Go through the following data and transcribe exactly the stretch of lines from the one holding "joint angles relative" to the one holding "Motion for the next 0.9", both included.

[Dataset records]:
Content starts

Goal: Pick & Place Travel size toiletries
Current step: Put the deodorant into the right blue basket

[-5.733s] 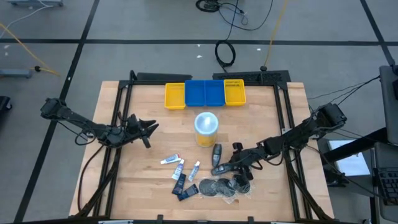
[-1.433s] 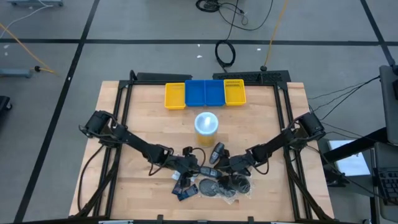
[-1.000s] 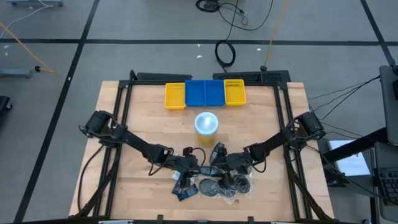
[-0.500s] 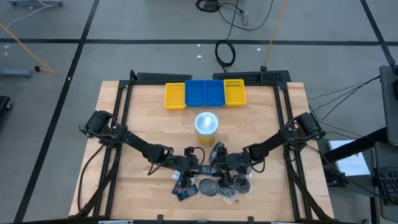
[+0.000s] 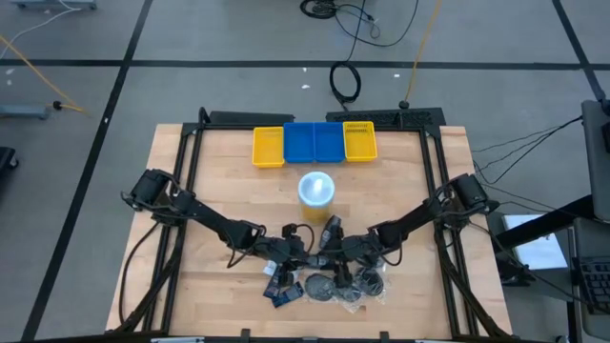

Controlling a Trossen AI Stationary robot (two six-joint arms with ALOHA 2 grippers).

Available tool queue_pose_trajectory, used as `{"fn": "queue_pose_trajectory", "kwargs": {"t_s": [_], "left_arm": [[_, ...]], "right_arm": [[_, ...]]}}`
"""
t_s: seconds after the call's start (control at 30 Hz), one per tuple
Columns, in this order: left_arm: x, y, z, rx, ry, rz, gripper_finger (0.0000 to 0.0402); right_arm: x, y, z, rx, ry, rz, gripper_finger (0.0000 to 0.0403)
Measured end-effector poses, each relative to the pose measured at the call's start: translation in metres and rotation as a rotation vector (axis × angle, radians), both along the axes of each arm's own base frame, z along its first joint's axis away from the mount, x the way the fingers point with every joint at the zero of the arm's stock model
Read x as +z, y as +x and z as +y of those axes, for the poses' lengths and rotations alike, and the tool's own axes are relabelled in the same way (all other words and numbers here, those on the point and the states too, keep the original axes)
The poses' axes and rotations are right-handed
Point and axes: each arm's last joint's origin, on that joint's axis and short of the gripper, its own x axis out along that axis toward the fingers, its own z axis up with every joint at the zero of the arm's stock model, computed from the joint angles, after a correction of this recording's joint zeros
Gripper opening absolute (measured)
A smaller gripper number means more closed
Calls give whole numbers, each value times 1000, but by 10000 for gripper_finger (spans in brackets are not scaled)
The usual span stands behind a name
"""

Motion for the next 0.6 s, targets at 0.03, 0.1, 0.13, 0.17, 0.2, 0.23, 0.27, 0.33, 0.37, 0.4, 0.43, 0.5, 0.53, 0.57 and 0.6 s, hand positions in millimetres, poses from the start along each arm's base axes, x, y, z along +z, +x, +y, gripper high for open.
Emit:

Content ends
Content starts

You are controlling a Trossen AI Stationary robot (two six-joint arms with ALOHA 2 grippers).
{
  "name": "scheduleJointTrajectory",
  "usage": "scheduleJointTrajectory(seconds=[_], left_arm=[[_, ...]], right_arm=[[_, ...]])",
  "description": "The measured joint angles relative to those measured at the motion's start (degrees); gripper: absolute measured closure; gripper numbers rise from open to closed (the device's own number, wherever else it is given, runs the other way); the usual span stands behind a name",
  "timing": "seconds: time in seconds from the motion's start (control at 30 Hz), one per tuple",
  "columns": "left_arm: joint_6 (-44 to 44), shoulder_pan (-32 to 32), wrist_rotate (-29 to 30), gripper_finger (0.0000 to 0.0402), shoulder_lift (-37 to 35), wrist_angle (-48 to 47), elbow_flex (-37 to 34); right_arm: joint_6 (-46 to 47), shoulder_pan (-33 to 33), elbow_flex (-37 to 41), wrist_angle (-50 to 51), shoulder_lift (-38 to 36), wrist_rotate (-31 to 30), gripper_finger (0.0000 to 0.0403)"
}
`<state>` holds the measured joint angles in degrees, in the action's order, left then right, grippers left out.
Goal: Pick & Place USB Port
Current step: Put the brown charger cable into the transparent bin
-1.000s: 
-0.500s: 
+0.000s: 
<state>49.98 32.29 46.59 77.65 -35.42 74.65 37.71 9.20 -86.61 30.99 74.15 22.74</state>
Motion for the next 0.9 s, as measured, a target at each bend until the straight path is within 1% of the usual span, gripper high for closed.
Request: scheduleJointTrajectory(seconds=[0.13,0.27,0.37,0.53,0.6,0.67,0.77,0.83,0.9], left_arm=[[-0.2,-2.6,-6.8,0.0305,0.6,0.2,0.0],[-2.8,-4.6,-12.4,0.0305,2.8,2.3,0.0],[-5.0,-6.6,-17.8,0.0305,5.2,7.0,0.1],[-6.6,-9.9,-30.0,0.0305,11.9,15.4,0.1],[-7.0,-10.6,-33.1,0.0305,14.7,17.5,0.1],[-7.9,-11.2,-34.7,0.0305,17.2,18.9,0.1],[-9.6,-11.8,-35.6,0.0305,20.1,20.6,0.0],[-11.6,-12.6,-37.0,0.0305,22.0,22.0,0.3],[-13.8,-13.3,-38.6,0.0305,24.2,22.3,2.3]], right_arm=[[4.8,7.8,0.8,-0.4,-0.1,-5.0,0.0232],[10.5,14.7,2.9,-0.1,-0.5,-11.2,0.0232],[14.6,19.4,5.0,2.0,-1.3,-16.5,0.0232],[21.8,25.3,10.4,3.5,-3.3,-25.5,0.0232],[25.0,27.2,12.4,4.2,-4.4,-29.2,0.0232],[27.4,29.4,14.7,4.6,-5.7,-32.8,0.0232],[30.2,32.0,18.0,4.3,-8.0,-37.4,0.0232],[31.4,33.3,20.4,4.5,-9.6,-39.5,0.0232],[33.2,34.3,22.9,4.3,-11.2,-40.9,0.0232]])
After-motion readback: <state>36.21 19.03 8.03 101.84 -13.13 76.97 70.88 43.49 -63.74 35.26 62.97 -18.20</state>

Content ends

[RESPONSE BELOW]:
  "description": "The measured joint angles relative to those measured at the motion's start (degrees); gripper: absolute measured closure; gripper numbers rise from open to closed (the device's own number, wherever else it is given, runs the other way); the usual span stands behind a name",
  "timing": "seconds: time in seconds from the motion's start (control at 30 Hz), one per tuple",
  "columns": "left_arm: joint_6 (-44 to 44), shoulder_pan (-32 to 32), wrist_rotate (-29 to 30), gripper_finger (0.0000 to 0.0402), shoulder_lift (-37 to 35), wrist_angle (-48 to 47), elbow_flex (-37 to 34); right_arm: joint_6 (-46 to 47), shoulder_pan (-33 to 33), elbow_flex (-37 to 41), wrist_angle (-50 to 51), shoulder_lift (-38 to 36), wrist_rotate (-31 to 30), gripper_finger (0.0000 to 0.0403)"
}
`<state>` holds the measured joint angles in degrees, in the action's order, left then right, grippers left out.
Goal: Pick & Place USB Port
Current step: Put the brown charger cable into the transparent bin
-1.000s: 
-0.500s: 
+0.000s: 
<state>49.98 32.29 46.59 77.65 -35.42 74.65 37.71 9.20 -86.61 30.99 74.15 22.74</state>
Motion for the next 0.9 s, as measured, a target at each bend until the straight path is within 1% of the usual span, gripper high for closed.

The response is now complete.